[PROVIDED ENTRIES]
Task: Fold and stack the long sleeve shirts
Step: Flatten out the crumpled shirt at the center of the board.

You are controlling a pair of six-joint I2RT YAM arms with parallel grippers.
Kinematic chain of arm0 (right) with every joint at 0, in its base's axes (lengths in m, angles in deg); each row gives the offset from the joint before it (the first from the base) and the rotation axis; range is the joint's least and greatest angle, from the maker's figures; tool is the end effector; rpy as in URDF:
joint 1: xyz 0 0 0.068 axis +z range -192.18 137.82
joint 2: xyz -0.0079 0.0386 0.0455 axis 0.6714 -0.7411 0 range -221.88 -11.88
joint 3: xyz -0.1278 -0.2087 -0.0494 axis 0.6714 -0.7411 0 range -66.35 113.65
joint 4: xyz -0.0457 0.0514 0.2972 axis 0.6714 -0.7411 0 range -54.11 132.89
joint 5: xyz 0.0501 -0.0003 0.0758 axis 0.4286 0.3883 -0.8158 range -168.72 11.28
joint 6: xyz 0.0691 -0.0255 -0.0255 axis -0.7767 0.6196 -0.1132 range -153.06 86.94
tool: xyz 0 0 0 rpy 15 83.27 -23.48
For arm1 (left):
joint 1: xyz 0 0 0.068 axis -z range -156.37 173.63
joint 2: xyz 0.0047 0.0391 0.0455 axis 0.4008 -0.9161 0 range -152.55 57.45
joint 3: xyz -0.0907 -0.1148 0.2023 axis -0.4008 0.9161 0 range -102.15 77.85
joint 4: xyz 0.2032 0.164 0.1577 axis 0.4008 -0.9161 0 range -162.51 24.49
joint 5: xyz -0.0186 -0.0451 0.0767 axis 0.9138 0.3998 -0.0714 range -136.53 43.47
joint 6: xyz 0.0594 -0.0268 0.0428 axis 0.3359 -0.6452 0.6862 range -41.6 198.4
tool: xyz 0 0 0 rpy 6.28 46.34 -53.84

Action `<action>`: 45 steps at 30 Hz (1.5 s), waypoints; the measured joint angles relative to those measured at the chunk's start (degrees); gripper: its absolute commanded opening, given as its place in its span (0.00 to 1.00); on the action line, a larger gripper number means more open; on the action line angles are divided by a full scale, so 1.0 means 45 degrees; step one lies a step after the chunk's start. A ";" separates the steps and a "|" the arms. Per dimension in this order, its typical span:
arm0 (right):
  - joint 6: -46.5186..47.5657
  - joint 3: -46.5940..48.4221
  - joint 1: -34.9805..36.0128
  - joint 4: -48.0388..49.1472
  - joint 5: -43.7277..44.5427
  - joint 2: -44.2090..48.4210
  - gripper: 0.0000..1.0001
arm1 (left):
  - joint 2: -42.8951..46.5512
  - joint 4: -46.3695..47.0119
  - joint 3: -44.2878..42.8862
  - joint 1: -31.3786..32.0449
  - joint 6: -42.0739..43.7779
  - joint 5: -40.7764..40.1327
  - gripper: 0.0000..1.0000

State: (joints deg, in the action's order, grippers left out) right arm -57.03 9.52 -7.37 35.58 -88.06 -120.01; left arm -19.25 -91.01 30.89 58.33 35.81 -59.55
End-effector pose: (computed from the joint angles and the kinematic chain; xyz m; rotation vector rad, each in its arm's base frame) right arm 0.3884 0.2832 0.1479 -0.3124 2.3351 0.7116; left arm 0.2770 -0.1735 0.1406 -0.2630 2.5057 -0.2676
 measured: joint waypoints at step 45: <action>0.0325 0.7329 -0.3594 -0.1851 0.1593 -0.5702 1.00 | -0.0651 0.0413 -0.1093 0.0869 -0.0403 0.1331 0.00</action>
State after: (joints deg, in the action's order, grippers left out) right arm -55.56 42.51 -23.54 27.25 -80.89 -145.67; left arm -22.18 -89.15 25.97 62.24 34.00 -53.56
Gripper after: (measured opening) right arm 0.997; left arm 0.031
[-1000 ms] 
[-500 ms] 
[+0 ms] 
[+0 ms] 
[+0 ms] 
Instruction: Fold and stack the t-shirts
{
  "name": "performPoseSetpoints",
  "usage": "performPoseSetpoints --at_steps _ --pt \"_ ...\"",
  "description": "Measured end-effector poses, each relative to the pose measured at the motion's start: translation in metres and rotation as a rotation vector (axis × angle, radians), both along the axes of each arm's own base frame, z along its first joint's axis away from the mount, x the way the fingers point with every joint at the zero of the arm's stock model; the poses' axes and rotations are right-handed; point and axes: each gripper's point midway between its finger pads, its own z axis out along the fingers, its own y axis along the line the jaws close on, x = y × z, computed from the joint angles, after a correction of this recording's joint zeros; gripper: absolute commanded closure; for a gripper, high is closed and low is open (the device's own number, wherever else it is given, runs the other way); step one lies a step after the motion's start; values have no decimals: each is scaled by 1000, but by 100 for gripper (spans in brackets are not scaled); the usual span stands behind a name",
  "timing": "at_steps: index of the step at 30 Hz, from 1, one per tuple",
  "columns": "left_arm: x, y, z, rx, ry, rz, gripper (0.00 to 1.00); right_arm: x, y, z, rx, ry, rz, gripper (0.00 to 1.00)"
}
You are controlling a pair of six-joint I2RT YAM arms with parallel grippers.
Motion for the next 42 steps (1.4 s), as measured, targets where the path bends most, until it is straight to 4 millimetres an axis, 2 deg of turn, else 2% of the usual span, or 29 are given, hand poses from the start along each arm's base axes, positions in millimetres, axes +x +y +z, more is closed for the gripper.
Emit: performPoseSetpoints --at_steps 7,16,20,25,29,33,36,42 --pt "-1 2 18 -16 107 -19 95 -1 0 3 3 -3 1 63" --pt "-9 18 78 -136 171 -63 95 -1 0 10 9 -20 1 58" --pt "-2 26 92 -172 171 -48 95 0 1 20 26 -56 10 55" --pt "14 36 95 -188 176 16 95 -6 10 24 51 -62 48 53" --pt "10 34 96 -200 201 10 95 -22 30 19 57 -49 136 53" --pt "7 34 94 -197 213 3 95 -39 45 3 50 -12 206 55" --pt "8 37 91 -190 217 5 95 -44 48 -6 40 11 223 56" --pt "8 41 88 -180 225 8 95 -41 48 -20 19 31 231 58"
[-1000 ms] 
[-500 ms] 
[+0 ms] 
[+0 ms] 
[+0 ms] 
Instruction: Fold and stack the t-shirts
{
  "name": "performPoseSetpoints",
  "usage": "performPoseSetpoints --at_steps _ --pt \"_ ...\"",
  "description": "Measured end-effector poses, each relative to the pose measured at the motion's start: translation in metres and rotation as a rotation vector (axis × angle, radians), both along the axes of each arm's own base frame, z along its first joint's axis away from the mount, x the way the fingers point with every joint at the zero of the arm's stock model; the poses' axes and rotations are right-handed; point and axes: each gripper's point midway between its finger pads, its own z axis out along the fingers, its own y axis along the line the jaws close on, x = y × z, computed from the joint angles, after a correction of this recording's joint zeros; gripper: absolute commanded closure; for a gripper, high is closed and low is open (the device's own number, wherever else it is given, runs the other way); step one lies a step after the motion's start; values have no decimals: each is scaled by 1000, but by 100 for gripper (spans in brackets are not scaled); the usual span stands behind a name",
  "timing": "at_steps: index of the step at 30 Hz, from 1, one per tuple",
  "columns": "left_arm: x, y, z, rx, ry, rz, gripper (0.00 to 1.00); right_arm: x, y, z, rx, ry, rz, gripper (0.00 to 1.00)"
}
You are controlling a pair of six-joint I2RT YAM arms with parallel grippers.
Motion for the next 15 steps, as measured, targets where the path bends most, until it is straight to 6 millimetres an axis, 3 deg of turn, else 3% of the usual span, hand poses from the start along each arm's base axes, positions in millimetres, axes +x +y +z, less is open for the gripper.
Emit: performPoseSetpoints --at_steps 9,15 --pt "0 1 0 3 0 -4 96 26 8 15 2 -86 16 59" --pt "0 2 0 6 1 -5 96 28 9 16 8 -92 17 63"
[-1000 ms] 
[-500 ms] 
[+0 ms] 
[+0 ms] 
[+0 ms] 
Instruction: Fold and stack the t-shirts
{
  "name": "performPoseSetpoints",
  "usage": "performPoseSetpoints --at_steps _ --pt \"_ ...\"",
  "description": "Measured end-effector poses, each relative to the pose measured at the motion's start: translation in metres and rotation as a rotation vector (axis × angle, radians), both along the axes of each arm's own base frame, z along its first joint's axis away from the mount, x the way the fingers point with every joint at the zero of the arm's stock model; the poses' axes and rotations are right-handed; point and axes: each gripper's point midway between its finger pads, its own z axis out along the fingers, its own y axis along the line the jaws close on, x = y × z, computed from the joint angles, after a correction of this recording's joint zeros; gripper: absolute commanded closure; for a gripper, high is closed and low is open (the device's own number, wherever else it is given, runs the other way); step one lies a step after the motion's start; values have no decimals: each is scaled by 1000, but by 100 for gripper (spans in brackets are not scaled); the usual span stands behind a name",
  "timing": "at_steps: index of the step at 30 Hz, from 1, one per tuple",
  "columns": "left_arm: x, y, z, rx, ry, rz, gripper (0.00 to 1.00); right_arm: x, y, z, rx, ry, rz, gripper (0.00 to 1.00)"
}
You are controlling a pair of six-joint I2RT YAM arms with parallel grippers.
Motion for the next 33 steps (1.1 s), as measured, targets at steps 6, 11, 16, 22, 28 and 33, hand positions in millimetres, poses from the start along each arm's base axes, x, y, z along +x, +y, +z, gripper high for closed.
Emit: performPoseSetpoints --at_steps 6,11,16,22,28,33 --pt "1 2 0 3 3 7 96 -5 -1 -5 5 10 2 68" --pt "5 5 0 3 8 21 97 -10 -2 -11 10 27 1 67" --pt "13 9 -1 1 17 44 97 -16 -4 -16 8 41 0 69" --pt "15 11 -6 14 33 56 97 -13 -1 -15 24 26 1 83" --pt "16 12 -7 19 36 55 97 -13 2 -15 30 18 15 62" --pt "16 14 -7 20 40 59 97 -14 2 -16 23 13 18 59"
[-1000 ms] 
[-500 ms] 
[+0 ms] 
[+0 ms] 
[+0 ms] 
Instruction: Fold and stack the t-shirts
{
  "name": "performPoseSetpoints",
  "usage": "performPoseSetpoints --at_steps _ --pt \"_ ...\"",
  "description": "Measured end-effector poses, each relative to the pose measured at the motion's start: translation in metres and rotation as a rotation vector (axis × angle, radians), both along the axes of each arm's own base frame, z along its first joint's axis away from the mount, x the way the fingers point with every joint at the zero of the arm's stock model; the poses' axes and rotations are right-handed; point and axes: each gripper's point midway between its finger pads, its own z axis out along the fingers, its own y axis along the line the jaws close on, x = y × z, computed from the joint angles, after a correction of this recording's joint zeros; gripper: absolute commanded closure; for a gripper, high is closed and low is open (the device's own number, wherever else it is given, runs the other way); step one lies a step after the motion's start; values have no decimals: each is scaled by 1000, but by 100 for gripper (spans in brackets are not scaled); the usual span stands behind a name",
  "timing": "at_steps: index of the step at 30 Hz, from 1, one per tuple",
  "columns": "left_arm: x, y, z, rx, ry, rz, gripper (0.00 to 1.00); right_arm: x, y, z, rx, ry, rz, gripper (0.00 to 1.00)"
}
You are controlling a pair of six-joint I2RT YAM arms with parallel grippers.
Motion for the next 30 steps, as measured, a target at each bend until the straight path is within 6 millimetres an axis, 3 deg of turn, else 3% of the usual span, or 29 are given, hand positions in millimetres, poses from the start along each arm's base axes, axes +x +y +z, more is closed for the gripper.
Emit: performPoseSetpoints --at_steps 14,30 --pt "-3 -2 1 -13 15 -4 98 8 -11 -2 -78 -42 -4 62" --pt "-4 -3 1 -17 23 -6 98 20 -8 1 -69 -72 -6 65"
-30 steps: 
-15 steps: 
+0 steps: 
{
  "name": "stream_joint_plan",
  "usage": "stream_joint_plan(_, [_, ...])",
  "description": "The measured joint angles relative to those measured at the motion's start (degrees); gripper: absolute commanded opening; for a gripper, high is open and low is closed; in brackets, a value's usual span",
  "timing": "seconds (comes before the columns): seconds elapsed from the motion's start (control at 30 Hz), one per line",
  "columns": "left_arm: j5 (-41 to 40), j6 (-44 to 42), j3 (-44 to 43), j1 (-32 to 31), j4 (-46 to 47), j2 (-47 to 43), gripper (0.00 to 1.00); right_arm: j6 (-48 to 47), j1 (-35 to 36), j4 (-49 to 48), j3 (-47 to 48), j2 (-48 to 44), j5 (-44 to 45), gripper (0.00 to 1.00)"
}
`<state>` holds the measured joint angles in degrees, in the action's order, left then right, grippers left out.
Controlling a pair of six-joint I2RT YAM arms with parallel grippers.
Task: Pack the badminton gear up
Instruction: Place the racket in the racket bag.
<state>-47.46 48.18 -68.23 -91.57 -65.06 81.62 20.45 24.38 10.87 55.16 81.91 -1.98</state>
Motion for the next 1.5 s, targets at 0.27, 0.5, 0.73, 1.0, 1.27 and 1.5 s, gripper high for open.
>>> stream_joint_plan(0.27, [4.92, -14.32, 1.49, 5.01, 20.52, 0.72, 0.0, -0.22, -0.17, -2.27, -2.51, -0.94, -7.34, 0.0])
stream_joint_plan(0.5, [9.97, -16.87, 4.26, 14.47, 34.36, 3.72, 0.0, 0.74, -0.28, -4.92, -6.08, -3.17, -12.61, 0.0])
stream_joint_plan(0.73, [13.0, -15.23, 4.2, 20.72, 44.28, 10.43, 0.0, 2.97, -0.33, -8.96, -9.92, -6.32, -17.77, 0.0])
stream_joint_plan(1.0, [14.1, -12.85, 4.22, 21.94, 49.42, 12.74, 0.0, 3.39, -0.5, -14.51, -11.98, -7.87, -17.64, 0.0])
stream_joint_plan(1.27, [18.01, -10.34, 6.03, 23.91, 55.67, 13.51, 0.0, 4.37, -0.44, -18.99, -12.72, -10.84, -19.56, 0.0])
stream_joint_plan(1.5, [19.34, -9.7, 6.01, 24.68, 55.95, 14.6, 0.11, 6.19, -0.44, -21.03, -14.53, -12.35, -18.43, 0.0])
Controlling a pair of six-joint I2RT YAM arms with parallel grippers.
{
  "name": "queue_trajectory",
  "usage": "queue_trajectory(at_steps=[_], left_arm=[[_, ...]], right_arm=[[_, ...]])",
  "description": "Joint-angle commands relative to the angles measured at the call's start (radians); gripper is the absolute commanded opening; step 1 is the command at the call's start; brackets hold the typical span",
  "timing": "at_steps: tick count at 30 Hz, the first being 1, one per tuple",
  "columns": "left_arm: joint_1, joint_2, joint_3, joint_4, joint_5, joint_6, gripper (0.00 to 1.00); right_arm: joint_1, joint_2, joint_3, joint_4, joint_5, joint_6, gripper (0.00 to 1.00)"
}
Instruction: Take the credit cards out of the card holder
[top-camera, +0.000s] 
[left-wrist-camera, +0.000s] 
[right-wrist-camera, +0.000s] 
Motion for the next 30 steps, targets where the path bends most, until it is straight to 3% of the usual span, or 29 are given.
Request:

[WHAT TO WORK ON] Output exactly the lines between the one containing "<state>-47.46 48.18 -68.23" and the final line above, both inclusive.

[ANSWER TO THIS PROBLEM]
<state>-47.46 48.18 -68.23 -91.57 -65.06 81.62 20.45 24.38 10.87 55.16 81.91 -1.98</state>
Motion for the next 1.5 s, targets at 0.27, 0.5, 0.73, 1.0, 1.27 and 1.5 s, gripper high for open.
>>> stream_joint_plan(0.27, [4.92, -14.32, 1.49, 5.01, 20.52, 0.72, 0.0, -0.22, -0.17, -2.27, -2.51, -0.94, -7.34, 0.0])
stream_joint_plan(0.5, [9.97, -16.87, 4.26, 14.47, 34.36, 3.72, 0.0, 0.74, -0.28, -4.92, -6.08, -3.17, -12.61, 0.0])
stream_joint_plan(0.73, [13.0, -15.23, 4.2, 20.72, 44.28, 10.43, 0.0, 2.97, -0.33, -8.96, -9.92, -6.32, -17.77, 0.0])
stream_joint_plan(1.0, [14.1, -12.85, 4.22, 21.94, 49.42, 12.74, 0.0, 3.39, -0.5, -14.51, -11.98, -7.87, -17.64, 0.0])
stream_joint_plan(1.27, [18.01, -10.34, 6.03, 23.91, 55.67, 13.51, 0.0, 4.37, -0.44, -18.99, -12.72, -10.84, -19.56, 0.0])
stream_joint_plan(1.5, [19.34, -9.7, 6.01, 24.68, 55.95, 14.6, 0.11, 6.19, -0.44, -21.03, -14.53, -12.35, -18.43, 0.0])
Controlling a pair of six-joint I2RT YAM arms with parallel grippers.
{
  "name": "queue_trajectory",
  "usage": "queue_trajectory(at_steps=[_], left_arm=[[_, ...]], right_arm=[[_, ...]])",
  "description": "Joint-angle commands relative to the angles measured at the call's start (radians); gripper is the absolute commanded opening; step 1 is the command at the call's start; brackets hold the typical span",
  "timing": "at_steps: tick count at 30 Hz, the first being 1, one per tuple",
  "columns": "left_arm: joint_1, joint_2, joint_3, joint_4, joint_5, joint_6, gripper (0.00 to 1.00); right_arm: joint_1, joint_2, joint_3, joint_4, joint_5, joint_6, gripper (0.00 to 1.00)"
}
Instruction: Take the credit cards out of the card holder
[top-camera, +0.000s] 
[left-wrist-camera, +0.000s] 
[right-wrist-camera, +0.000s] 
Motion for the next 30 steps, targets where the path bends most, until it is straight to 3% of the usual span, or 29 are given.
Request:

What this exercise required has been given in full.